*ACTION ITEM:* Going line by line through the data below, how many lines contain the word "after"? Give only the number.

*DATA SEGMENT:*
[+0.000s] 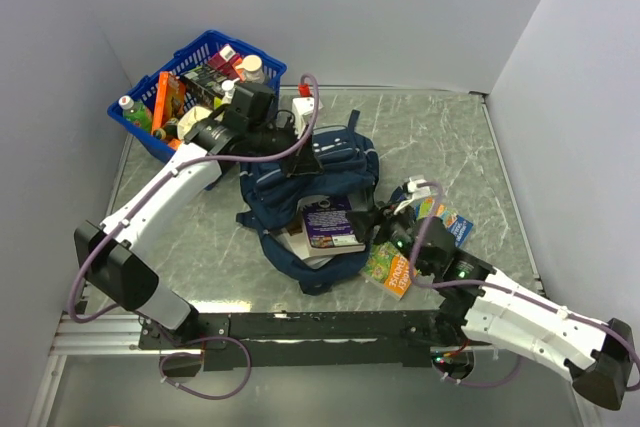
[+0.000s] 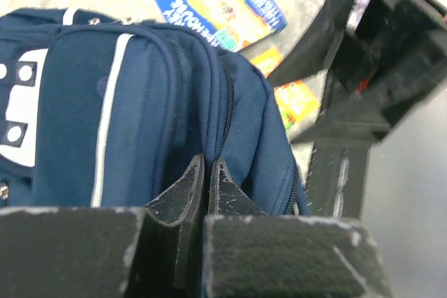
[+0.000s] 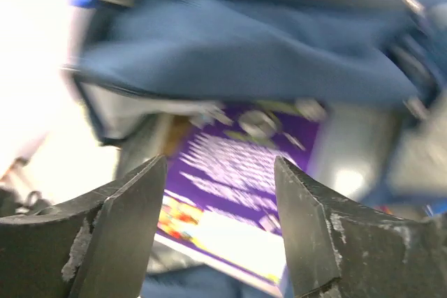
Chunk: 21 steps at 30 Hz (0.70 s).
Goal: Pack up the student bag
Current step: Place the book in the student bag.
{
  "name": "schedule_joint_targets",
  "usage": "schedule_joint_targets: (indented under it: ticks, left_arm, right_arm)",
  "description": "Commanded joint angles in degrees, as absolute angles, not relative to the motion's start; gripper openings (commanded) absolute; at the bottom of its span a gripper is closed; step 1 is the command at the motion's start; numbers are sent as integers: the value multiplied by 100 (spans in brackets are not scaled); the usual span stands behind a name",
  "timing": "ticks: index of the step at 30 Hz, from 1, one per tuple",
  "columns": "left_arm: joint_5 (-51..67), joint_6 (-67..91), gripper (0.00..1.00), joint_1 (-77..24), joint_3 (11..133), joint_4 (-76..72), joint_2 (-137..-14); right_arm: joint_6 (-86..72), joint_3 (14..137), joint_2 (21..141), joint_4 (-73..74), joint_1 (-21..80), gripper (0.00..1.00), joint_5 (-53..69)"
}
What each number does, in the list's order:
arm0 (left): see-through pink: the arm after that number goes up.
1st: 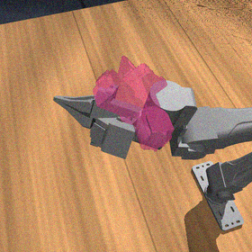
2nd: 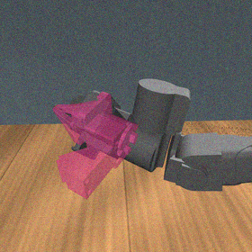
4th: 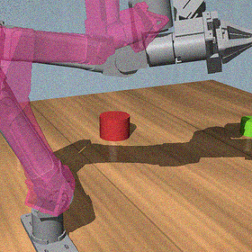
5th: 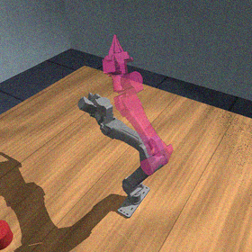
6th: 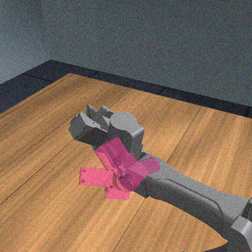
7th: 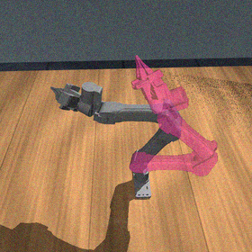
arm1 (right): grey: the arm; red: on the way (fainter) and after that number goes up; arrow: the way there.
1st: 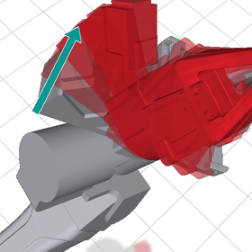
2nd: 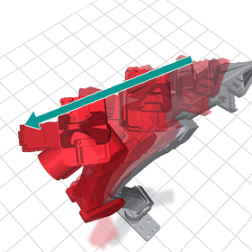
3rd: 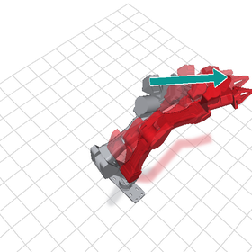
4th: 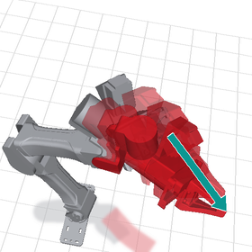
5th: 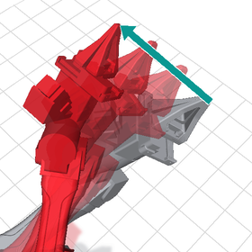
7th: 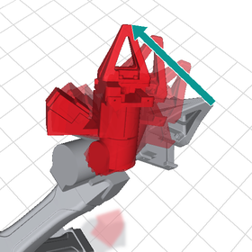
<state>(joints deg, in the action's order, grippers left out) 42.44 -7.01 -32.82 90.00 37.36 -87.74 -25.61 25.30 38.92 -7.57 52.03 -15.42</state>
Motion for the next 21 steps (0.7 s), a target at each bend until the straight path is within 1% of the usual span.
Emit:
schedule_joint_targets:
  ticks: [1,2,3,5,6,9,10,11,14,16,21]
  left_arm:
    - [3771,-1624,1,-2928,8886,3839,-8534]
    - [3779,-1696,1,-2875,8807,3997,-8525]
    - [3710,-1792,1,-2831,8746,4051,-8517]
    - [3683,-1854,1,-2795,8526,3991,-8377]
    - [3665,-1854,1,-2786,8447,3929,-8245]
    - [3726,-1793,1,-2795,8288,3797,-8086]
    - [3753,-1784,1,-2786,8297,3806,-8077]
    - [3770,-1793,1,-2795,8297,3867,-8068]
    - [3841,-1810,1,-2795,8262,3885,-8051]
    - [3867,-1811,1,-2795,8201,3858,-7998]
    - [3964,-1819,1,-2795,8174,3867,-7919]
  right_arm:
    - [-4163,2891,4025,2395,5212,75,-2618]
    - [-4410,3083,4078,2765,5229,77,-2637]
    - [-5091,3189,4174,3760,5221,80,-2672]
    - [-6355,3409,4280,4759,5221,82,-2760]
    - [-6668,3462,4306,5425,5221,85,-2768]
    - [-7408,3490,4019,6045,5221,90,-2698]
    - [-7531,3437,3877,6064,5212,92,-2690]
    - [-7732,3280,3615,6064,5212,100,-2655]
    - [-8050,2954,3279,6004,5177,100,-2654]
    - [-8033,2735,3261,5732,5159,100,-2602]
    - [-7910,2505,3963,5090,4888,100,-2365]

*EXERCISE RESPONSE:* 2